[[ SUPPLIED ENTRIES open ]]
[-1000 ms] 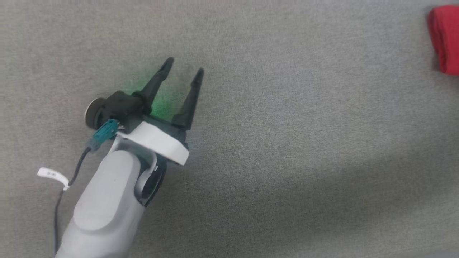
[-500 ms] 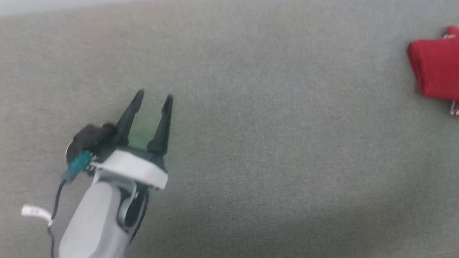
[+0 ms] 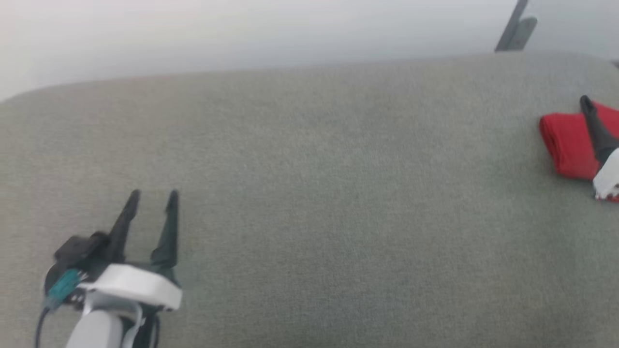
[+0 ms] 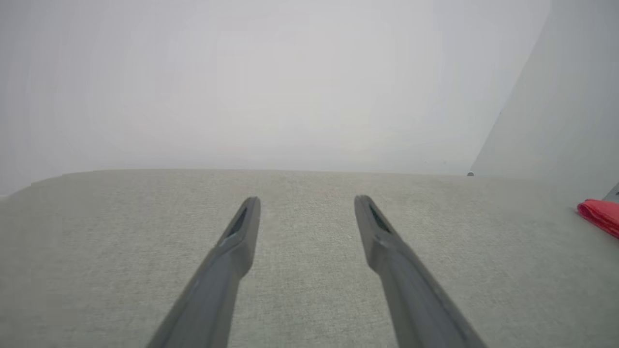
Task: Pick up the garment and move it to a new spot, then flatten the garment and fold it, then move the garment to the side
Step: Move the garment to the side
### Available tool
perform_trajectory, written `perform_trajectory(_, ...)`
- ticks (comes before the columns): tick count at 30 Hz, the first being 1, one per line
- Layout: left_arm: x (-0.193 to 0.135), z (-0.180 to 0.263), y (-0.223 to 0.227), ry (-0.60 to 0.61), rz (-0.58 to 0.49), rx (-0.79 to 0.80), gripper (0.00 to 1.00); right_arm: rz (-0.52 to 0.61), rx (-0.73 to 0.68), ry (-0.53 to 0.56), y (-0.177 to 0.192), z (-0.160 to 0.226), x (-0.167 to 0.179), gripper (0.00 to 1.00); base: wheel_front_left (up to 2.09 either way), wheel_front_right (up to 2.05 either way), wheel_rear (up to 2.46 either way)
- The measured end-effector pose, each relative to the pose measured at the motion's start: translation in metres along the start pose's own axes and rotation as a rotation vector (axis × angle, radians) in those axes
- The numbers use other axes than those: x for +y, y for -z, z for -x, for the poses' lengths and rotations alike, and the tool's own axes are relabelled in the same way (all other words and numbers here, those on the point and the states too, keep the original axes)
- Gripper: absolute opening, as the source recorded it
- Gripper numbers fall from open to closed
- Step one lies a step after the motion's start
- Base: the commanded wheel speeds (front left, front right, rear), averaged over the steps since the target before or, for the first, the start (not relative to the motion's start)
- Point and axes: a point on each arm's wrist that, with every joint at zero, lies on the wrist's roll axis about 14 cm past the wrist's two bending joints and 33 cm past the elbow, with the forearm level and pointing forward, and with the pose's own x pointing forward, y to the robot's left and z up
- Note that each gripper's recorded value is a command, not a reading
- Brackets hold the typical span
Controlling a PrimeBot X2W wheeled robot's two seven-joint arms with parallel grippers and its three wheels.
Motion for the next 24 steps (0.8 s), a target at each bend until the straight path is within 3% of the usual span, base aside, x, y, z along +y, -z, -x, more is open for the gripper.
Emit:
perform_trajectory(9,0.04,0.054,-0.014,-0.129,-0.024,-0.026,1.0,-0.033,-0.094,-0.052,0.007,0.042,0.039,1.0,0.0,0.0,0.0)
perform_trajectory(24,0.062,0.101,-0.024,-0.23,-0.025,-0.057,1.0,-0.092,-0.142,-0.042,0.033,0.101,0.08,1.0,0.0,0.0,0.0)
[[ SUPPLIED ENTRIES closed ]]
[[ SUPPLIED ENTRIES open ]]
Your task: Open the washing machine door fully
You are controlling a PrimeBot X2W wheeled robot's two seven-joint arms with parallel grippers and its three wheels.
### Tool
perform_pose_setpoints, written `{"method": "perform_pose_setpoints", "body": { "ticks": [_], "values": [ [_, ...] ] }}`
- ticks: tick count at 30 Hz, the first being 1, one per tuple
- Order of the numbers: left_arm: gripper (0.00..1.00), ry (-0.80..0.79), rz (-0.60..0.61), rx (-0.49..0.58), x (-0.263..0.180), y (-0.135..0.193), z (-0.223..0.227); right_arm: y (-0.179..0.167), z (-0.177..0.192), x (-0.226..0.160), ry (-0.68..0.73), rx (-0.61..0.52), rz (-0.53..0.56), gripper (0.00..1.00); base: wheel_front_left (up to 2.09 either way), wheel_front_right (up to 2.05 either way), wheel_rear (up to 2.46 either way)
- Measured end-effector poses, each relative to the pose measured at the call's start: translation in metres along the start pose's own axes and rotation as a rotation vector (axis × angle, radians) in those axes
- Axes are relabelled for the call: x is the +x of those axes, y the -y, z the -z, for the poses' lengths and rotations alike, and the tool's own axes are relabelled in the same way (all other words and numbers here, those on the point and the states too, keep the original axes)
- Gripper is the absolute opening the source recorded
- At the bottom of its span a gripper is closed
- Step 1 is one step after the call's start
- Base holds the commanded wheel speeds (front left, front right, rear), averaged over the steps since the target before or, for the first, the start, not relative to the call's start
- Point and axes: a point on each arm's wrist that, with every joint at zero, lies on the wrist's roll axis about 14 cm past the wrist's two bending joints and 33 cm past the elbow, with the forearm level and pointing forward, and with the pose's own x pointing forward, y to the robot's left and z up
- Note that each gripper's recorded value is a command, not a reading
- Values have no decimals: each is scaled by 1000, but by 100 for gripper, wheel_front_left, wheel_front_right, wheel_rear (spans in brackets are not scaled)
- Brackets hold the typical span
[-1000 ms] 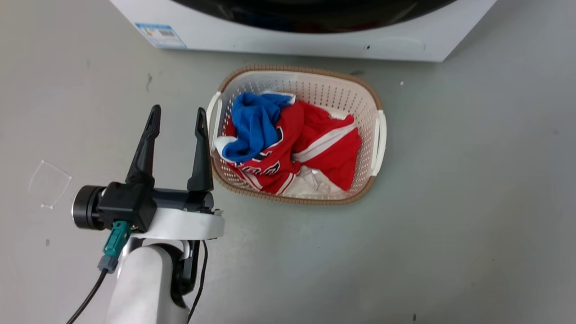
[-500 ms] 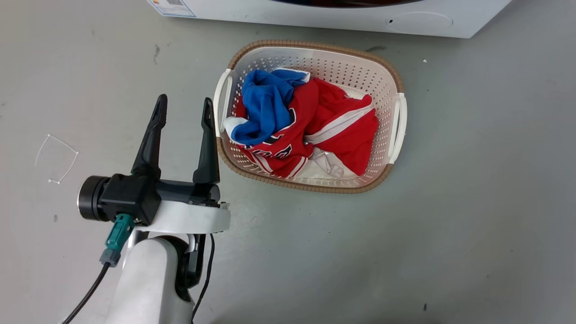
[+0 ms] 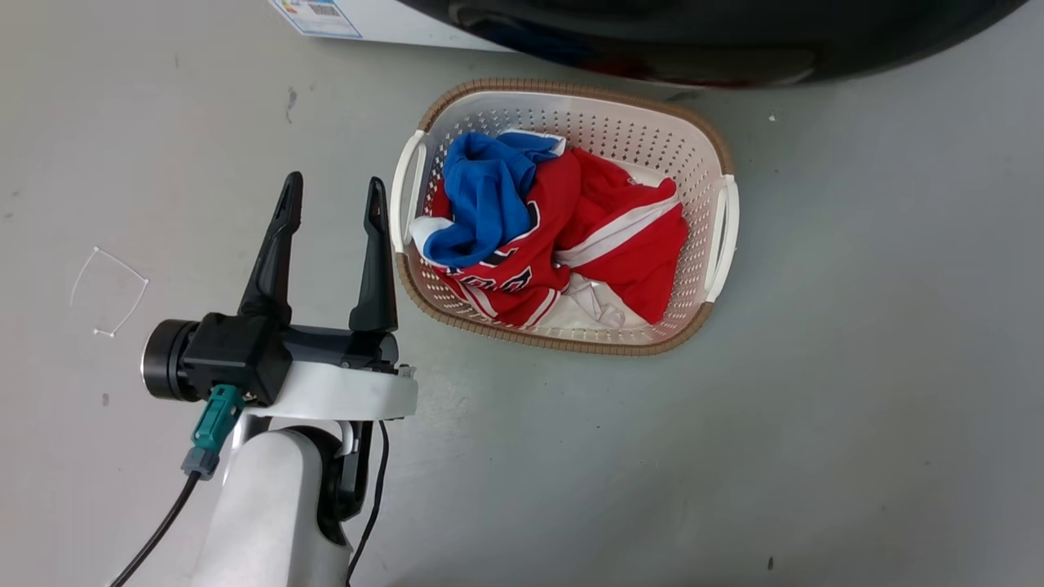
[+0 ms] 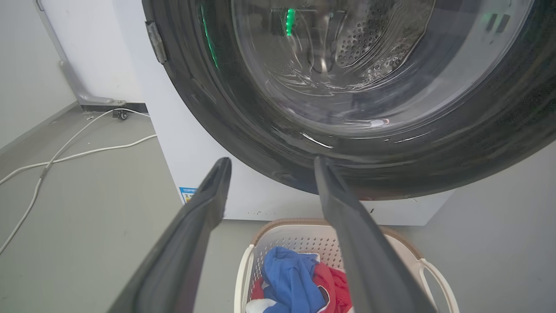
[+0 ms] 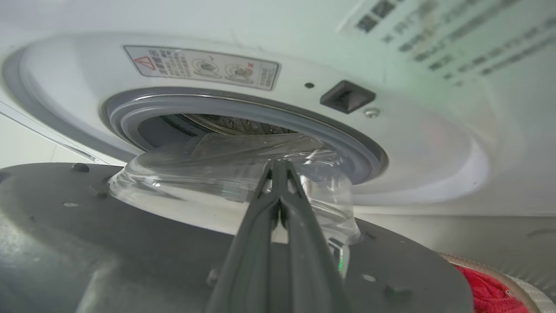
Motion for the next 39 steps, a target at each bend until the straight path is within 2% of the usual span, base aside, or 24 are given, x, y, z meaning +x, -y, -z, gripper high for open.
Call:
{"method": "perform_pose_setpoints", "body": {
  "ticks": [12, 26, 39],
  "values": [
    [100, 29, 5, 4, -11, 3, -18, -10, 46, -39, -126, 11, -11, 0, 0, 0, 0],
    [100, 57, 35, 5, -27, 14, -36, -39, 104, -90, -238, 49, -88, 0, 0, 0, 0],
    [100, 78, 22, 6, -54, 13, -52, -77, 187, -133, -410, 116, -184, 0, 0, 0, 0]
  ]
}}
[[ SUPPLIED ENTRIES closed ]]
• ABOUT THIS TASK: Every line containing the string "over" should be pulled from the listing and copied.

• WRITTEN SOLUTION:
- Base: the commanded wheel speeds (front left, front right, rear), averaged over the steps since the target before or, for the first, the start (not relative to the motion's start)
- Base holds the commanded wheel speeds (front left, front right, rear), averaged over the steps since the target before or, for the first, the start, not relative to the call's start

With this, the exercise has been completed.